-------- Data segment --------

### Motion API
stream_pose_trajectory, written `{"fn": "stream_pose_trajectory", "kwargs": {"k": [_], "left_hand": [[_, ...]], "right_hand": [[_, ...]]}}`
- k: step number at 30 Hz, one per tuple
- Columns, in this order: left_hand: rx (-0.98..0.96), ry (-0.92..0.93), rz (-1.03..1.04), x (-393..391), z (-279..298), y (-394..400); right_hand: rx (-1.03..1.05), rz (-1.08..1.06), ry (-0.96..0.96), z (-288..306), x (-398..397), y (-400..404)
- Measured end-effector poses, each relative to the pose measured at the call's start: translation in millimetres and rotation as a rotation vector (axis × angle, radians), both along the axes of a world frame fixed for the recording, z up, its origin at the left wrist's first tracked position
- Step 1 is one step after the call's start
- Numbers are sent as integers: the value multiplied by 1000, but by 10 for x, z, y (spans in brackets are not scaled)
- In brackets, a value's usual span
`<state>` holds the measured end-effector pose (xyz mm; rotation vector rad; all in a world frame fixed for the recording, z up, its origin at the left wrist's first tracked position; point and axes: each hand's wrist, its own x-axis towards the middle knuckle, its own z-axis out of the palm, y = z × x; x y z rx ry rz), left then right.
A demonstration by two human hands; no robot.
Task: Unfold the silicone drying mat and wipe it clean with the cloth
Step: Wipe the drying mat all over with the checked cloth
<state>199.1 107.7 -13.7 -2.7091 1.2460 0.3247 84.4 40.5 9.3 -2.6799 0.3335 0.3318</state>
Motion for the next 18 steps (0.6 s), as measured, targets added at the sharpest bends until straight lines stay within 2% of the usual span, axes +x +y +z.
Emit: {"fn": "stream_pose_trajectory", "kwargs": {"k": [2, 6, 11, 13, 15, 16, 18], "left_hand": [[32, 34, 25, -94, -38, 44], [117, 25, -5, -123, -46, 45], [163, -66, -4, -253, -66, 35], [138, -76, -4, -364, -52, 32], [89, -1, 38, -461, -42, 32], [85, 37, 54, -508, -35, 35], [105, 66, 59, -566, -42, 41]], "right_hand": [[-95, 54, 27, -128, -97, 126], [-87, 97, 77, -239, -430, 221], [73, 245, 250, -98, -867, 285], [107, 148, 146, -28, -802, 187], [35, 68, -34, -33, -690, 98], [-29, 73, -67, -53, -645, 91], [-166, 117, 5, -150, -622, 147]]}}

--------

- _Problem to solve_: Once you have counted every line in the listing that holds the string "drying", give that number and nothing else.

- _Solution for this problem_: 2